YOUR INSTRUCTIONS:
Repeat each line of the material below exactly.

MATERIAL PROVIDED:
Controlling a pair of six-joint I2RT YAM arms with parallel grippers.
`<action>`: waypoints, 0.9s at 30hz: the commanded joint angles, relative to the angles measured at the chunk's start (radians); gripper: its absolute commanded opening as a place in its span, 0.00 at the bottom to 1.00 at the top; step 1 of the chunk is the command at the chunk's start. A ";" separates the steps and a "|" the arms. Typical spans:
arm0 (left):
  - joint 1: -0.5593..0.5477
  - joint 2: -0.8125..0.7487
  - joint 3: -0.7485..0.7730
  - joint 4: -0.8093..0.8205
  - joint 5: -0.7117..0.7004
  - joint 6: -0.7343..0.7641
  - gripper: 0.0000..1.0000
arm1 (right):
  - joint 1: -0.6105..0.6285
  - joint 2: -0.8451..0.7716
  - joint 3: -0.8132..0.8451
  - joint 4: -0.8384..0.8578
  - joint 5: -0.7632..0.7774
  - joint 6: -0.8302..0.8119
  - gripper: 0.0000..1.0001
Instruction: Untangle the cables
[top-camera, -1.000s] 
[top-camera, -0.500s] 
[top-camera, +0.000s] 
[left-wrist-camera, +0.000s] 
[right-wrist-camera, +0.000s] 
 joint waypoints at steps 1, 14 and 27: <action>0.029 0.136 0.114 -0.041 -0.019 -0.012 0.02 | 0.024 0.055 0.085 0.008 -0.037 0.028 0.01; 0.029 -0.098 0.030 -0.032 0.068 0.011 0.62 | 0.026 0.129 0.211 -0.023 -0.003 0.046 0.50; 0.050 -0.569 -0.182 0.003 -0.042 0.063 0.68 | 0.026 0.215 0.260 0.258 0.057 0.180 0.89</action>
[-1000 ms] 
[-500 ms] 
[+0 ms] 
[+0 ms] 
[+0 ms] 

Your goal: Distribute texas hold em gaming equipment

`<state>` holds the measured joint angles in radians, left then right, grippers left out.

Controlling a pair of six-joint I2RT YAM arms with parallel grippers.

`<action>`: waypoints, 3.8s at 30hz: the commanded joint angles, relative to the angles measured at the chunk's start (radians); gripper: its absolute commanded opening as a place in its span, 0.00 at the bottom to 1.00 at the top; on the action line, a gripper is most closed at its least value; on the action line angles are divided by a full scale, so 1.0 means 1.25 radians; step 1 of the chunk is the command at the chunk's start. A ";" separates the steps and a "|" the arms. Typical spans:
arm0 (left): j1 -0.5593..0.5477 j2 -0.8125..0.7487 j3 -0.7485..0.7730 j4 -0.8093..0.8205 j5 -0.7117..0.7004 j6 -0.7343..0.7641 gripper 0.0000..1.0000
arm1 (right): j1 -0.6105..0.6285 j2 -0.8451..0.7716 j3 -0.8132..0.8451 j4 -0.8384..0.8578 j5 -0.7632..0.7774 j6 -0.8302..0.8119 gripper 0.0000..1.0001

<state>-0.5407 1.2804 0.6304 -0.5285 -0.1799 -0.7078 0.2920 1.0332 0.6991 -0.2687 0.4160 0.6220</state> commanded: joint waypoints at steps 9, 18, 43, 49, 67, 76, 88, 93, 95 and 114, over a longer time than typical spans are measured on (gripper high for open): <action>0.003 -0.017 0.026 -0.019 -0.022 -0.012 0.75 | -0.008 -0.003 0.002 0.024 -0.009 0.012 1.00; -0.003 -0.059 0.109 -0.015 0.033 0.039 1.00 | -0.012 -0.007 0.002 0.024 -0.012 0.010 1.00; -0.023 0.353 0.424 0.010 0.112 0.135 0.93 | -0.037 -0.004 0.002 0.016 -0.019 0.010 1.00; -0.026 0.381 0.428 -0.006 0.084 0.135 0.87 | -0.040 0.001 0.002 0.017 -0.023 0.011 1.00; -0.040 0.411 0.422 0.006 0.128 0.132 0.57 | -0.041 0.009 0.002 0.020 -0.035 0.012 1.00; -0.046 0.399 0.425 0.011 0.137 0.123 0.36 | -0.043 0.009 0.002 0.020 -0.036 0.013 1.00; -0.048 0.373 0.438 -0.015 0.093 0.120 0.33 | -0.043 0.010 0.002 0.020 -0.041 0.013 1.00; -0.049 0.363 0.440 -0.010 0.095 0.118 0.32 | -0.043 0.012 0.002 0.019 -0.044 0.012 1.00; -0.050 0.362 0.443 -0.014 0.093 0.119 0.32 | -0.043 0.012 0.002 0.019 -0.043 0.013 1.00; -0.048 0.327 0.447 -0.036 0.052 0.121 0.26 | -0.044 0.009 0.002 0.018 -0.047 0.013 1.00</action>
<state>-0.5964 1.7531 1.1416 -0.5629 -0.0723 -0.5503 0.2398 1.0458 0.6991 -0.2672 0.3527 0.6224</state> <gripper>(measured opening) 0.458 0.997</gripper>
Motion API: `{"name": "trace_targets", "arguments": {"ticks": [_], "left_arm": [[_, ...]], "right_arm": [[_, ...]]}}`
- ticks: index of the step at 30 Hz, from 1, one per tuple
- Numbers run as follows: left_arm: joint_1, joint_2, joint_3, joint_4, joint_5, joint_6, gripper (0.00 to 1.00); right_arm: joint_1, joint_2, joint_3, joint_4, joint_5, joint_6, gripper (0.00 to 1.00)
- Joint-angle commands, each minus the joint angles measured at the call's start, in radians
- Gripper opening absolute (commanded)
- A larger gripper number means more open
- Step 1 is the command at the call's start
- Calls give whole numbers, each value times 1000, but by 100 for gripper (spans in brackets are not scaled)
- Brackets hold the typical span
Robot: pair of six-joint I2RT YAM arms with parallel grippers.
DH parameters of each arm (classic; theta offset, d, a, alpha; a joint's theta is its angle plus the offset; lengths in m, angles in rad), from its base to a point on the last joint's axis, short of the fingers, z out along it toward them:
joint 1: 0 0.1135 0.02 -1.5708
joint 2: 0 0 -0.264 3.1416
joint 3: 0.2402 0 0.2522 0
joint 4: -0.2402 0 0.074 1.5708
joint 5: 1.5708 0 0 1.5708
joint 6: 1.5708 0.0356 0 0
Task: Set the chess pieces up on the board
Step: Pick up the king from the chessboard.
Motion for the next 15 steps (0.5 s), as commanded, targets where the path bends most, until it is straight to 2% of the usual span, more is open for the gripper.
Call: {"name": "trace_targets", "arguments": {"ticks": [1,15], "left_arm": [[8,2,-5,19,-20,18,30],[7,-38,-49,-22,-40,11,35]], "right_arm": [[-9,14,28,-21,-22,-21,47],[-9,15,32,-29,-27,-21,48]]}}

SOLVED EXERCISE:
Controlling a pair of six-joint I2RT YAM arms with parallel grippers.
`<action>`: waypoints, 0.9s at 30hz: the commanded joint angles, relative to the angles measured at the chunk's start (radians); gripper: its absolute commanded opening as a place in its span, 0.00 at the bottom to 1.00 at the top; step 1 of the chunk is the command at the chunk's start. A ";" separates the steps and a "|" the arms. Typical spans:
arm0 (left):
  - joint 1: -0.5593..0.5477
  - joint 2: -0.8125..0.7487
  - joint 3: -0.7485..0.7730
  - joint 4: -0.8093..0.8205
  - joint 5: -0.7117..0.7004
  - joint 6: -0.7343..0.7641
  - gripper: 0.0000..1.0000
arm1 (right):
  - joint 1: -0.6105..0.6285
  - joint 2: -0.8451..0.7716
  - joint 3: -0.8132..0.8451
  - joint 4: -0.8384..0.8578
  - joint 5: -0.7632..0.7774
  - joint 6: -0.8302..0.8119
  - gripper: 0.0000..1.0001
Instruction: Untangle the cables
[top-camera, -1.000s] 
[top-camera, -0.500s] 
[top-camera, +0.000s] 
[left-wrist-camera, +0.000s] 
[right-wrist-camera, +0.000s] 
 joint waypoints at steps 1, 14 and 27: <action>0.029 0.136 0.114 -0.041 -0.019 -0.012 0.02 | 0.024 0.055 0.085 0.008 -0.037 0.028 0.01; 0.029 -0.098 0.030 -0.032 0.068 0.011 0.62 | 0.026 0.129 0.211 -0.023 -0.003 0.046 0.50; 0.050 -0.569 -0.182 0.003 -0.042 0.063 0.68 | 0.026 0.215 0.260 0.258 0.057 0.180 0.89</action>
[-1000 ms] 
[-500 ms] 
[+0 ms] 
[+0 ms] 
[+0 ms] 

Your goal: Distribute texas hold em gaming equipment

`<state>` holds the measured joint angles in radians, left then right, grippers left out.

Controlling a pair of six-joint I2RT YAM arms with parallel grippers.

`<action>`: waypoints, 3.8s at 30hz: the commanded joint angles, relative to the angles measured at the chunk's start (radians); gripper: its absolute commanded opening as a place in its span, 0.00 at the bottom to 1.00 at the top; on the action line, a gripper is most closed at its least value; on the action line angles are divided by a full scale, so 1.0 means 1.25 radians; step 1 of the chunk is the command at the chunk's start. A ";" separates the steps and a "|" the arms. Typical spans:
arm0 (left): j1 -0.5593..0.5477 j2 -0.8125..0.7487 j3 -0.7485..0.7730 j4 -0.8093..0.8205 j5 -0.7117..0.7004 j6 -0.7343..0.7641 gripper 0.0000..1.0000
arm1 (right): j1 -0.6105..0.6285 j2 -0.8451..0.7716 j3 -0.8132..0.8451 j4 -0.8384..0.8578 j5 -0.7632..0.7774 j6 -0.8302..0.8119 gripper 0.0000..1.0001

<state>-0.5407 1.2804 0.6304 -0.5285 -0.1799 -0.7078 0.2920 1.0332 0.6991 -0.2687 0.4160 0.6220</state> commanded: joint waypoints at steps 9, 18, 43, 49, 67, 76, 88, 93, 95 and 114, over a longer time than typical spans are measured on (gripper high for open): <action>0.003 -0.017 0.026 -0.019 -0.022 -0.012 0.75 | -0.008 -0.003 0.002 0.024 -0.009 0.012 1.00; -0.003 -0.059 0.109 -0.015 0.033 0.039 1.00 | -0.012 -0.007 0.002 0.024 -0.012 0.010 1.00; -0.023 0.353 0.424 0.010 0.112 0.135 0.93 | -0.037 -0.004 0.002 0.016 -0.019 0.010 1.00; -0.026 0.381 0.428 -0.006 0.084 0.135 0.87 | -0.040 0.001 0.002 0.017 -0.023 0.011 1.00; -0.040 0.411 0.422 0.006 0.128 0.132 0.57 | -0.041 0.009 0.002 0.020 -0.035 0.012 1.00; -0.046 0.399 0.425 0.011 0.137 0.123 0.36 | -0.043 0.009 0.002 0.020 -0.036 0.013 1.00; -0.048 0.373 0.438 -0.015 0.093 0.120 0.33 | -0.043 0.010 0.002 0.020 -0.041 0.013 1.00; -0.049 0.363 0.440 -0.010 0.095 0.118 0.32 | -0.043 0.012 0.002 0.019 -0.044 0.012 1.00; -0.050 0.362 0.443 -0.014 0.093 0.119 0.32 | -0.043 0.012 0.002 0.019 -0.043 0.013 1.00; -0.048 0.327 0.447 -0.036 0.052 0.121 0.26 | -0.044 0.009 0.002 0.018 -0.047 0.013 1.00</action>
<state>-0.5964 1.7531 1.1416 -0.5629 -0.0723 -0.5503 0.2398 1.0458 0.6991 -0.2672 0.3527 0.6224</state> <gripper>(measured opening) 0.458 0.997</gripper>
Motion API: `{"name": "trace_targets", "arguments": {"ticks": [_], "left_arm": [[_, ...]], "right_arm": [[_, ...]]}}`
- ticks: index of the step at 30 Hz, from 1, one per tuple
- Numbers run as follows: left_arm: joint_1, joint_2, joint_3, joint_4, joint_5, joint_6, gripper (0.00 to 1.00); right_arm: joint_1, joint_2, joint_3, joint_4, joint_5, joint_6, gripper (0.00 to 1.00)
- Joint-angle commands, each minus the joint angles measured at the call's start, in radians
- Gripper opening absolute (commanded)
- A larger gripper number means more open
- Step 1 is the command at the call's start
- Calls give whole numbers, each value times 1000, but by 100 for gripper (spans in brackets are not scaled)
- Brackets hold the typical span
Robot: pair of six-joint I2RT YAM arms with parallel grippers.
DH parameters of each arm (classic; theta offset, d, a, alpha; a joint's theta is its angle plus the offset; lengths in m, angles in rad), from its base to a point on the last joint's axis, short of the fingers, z out along it toward them:
joint 1: 0 0.1135 0.02 -1.5708
joint 2: 0 0 -0.264 3.1416
joint 3: 0.2402 0 0.2522 0
joint 4: -0.2402 0 0.074 1.5708
joint 5: 1.5708 0 0 1.5708
joint 6: 1.5708 0.0356 0 0
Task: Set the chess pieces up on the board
Step: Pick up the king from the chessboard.
Motion for the next 15 steps (0.5 s), as commanded, targets where the path bends most, until it is straight to 2% of the usual span, more is open for the gripper.
Call: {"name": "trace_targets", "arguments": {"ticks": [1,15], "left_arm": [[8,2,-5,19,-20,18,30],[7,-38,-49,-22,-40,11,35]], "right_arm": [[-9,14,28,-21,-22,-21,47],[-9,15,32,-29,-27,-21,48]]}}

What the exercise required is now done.